Razor Comb Mousse Styling

Added on 25 September 2008
As I wrote last week, the original title of The Long Midnight of Barney Thomson was The Barber’s Surgeon’s Hairshirt. I confess that I arrived at the title The Barber Surgeon’s Hairshirt by going through the dictionary, writing down every word that I could find that related in any way whatsoever to hair or barbershops, threw them up into the air and picked the ones that looked the most interesting when they landed. (In the end it was between The Barber Surgeon's Hairshirt and Gel Scissors Quaff Perm, and I went for the former.)

The entirely arbitrary nature of its conception aside, it’s a pretty good title, which I only ditched as I was sending the book to publishers who had already rejected it, and I wanted the manuscript to pass the initial check against a database of Rejected Mince From the Slushpile. (Actually, I don’t know if publishers keep a database of Rejected Mince From The Slushpile, but I was working on the basis that they did.)

So when the second Barney Thomson book came around I used the title again. This time it actually had some relevance, given that Barney ended up in a monastery, he was consumed by remorse, and the subject of hairshirts even came up without it being a stretch. Piatkus didn’t like it however, and asked for a new title.

The obvious title would have been A Prayer For Barney Thomson. Unfortunately I didn’t think of that as a title until the third book in the series, which was odd given that the reason I thought of it was because I had read, years earlier, A Prayer For Owen Meany and really enjoyed it.

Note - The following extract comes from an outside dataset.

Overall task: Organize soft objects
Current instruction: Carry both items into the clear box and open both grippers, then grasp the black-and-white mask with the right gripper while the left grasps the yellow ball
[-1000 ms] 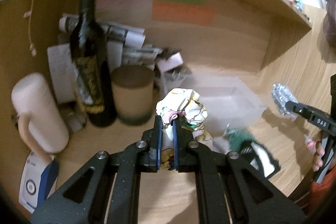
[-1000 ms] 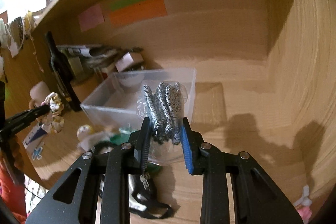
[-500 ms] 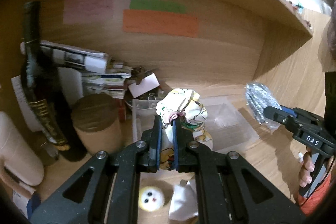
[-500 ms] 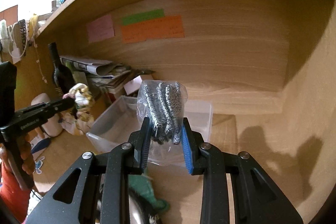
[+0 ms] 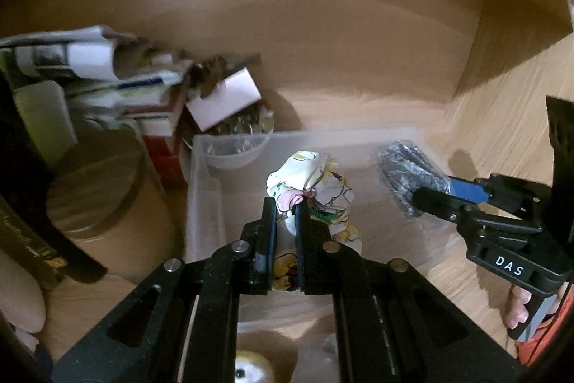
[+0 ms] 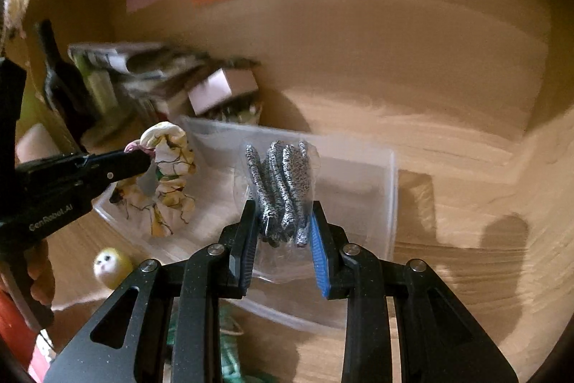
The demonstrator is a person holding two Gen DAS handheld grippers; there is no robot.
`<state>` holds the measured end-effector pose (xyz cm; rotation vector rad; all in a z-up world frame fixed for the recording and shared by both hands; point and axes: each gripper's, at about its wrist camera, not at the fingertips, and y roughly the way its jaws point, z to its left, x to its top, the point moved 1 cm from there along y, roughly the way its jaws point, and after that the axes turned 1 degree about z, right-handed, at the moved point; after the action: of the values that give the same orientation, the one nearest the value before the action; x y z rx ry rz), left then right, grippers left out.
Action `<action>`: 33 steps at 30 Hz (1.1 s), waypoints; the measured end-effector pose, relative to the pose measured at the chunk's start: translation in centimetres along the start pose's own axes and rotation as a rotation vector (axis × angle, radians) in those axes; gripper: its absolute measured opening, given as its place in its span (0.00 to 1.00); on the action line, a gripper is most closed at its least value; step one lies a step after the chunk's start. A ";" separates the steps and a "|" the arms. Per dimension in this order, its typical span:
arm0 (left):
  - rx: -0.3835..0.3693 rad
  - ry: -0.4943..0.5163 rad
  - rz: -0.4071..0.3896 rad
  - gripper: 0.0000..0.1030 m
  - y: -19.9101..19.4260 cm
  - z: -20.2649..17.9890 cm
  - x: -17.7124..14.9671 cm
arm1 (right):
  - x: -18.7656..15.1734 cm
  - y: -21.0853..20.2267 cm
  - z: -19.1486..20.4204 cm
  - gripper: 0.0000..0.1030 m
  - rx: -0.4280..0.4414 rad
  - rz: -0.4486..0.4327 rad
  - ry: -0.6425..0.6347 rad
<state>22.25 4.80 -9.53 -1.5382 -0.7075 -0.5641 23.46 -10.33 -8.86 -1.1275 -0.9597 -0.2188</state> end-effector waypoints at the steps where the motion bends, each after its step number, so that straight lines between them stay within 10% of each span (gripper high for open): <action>1: 0.001 0.001 0.014 0.08 0.6 0.0 0.0 | 0.0 0.5 0.0 0.25 -0.004 0.018 -0.003; 11: 0.020 0.049 0.115 0.10 3.7 -0.7 -0.6 | 0.0 4.1 0.1 0.25 -0.053 0.139 -0.045; 18: 0.005 0.034 0.121 0.31 3.6 -0.6 -0.5 | 0.0 4.3 0.0 0.29 -0.062 0.154 -0.045; 22: -0.003 0.031 0.085 0.43 2.0 -0.7 -0.3 | 0.3 3.5 0.4 0.53 -0.076 0.120 -0.060; 33: -0.012 0.026 -0.047 0.61 -4.6 0.0 -0.2 | 0.9 -2.6 1.9 0.65 -0.077 -0.035 -0.086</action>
<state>18.79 4.89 -6.54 -1.5260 -0.7228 -0.6235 21.42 -9.66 -6.26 -1.1991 -1.0549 -0.2391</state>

Piatkus asked for a title that included Barney Thomson and referenced hairdressing in some way. Oh for God’s sake, I thought at the time, you don’t have to treat the audience like they’re that stupid. But I didn’t say that. I went away and thought up twenty other titles and sent them an e-mail. I can’t remember most of those titles, although I knew that they were all rubbish. Thirty-Three Murders and A Funeral I think was one of them. Genocide of the Monks, that was another. They would have been terrible titles. In the middle of all this mince, I threw in The Cutting Edge of Barney Thomson. I thought it was terrible as well, but I knew they’d take it, as it met the conditions. Which they did.

Should I ever need to publish another edition of Barney no.2, I think I'll go back to my original intention and call it The Barber Surgeon’s Hairshirt. That’s a title worth keeping.

For that second book someone at Piatkus did actually suggest the name The Final Cut. We rejected this, as The Final Cut seemed a bit premature for the second book in the series. I’m now using it for the seventh book, which makes more sense. This book, when I originally wrote it for the German market, was known as Limited Edition, as the story is set amongst marketing executives in London.

I thought of all this today when I saw in the shop just along the road from our house in the Warsaw suburb where we live, a packet of beer flavoured crisps, marked Edycja Limitowana.

Beer flavoured crisps. The culmination of thousands of years of civilisation. Must be time for First Contact.